Abruptly, Nuwei's head left my touch and I heard her growl in truth, a low, dangerous warning. I opened my eyes and saw Kaldur standing a few yards from me, ignoring Nuwei and staring at me with concern. Nuwei moved to place herself between me and him, but I put a gentle hand on her flank, shaking my head slightly when she looked at me quizzically. Kaldur spoke first.

"This is my fault," he said.

I surprised myself by laughing softly. "Go on," I responded.

"I did not see that you were hurting. I should have. I should have kept you from hurting more. But I did not."

"I'm fine," I said, and I could feel my previous mask of nonchalance settling back over my wretched self. I welcomed it like an old friend.

"No, Min, you are not. You are not well. I want you to see Black Canary. She can help you."

"I'm fully recovered," I said defensively. "I don't need more rest."

"Black Canary will not help you physically, she will help you mentally.
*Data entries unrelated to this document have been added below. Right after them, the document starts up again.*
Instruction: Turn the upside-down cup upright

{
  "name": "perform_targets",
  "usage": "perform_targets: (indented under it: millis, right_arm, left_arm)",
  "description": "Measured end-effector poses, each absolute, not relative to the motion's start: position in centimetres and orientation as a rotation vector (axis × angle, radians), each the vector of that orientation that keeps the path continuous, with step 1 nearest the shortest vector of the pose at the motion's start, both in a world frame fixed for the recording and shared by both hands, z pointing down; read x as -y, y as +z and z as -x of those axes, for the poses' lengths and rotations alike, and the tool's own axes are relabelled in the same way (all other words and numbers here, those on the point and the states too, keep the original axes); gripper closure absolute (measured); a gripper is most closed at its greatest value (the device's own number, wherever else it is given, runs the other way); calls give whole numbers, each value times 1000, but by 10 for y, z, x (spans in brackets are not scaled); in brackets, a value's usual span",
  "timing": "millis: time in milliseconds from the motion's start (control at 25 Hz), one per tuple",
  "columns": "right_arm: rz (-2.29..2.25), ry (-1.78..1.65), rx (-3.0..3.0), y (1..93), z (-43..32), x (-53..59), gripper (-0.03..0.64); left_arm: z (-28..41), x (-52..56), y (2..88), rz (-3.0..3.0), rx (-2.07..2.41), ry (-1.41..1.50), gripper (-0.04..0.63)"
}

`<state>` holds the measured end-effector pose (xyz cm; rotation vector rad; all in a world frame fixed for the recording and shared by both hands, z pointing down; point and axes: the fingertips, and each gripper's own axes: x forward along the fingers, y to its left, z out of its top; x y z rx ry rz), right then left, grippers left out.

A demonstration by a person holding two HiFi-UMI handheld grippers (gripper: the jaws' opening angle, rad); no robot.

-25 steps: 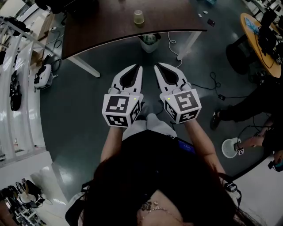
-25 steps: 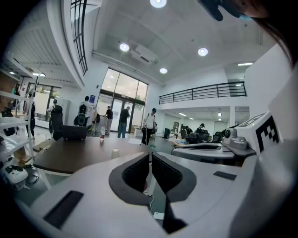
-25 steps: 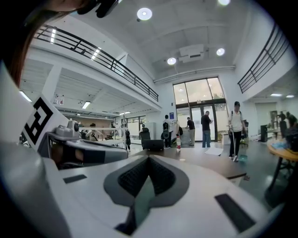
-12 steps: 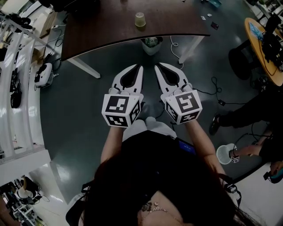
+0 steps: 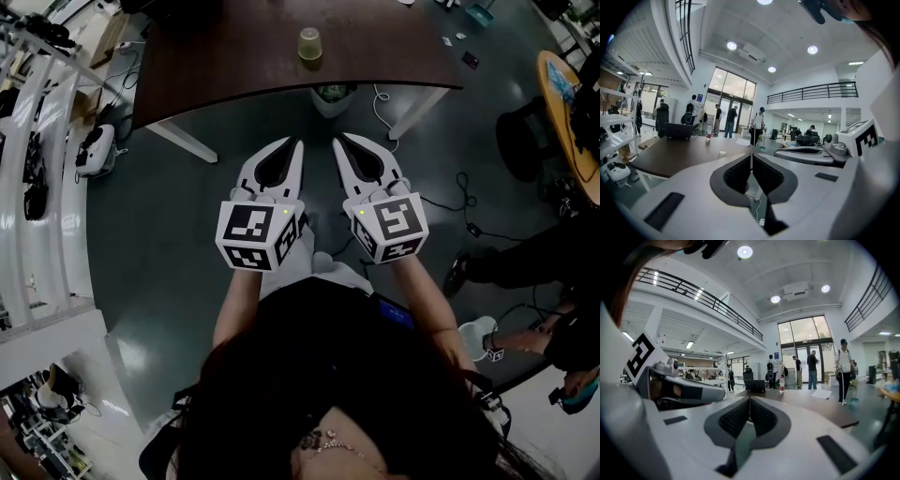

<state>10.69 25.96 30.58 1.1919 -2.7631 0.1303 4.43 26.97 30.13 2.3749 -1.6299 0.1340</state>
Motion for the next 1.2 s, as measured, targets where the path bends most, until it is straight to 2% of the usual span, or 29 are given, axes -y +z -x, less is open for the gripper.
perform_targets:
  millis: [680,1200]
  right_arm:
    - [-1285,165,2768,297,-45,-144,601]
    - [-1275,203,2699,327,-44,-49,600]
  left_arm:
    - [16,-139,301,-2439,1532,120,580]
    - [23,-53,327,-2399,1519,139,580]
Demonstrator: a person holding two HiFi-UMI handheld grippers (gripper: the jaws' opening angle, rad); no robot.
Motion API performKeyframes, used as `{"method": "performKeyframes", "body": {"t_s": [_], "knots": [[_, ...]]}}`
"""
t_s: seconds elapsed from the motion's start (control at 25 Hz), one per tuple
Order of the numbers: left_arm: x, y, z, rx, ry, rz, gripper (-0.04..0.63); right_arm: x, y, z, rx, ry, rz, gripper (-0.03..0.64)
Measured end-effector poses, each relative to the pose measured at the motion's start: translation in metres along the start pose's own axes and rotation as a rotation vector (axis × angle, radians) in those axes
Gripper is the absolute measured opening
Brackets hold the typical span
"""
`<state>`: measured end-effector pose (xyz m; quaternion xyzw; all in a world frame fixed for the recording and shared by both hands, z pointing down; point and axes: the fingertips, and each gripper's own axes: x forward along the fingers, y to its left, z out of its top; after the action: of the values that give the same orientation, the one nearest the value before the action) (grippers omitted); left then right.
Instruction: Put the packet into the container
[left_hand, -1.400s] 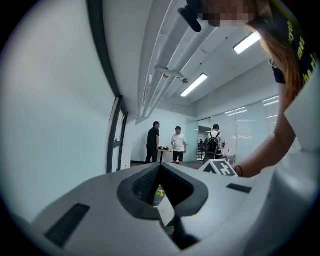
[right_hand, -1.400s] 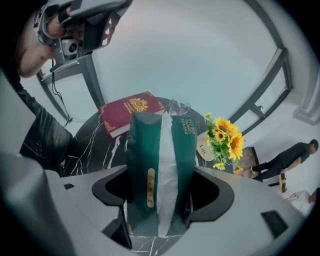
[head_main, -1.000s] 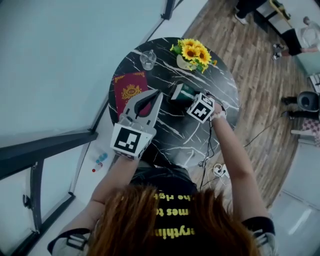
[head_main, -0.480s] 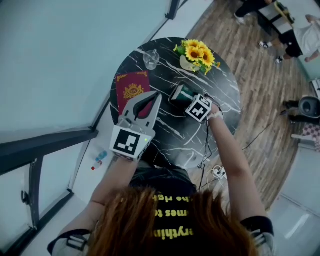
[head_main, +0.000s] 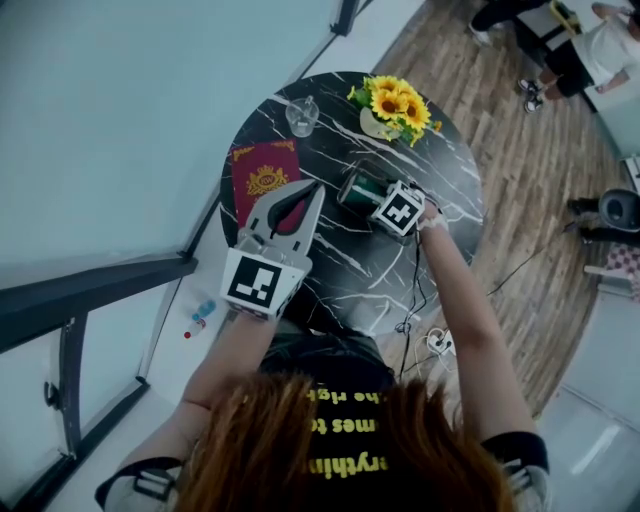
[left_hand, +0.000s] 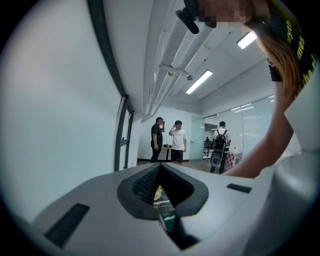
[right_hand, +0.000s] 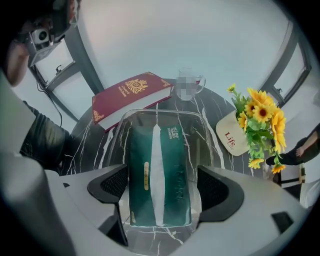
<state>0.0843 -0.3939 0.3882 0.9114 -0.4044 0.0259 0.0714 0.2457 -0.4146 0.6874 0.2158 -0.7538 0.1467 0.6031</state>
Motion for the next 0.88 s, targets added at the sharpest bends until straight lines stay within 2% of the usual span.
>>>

She acts as the Team's therapist."

"I don't need a shrink," I said sharply.

"You need help," Kaldur replied calmly. "Black Canary can help you work past what you are going through."

"I'm fine," I said flatly, and Nuwei growled besides me to emphasize the point.

Kaldur looked from me to Nuwei then back to me. He opened his mouth to speak, but I cut him off. "I want to go to school," I said abruptly.

Kaldur blinked several times before replying. "You… want to go to high school?" he asked incredulously. "Why?"

I shrugged. "I like academia, and I didn't get as much as I wanted from my schooling."

Still Kaldur stared at me, speechless.

"Please," I said, a note of begging entering my voice. "I need this."

"I will think on it," he said slowly.

Something very like a large weight lifted from my shoulders. I had something to do.

"Great!" I said cheerily. "See you inside."

There I left him, staring after me as I headed back toward the Cave. In my stride there was a certain amount of liveliness, and even I couldn't tell whether or not I was faking it.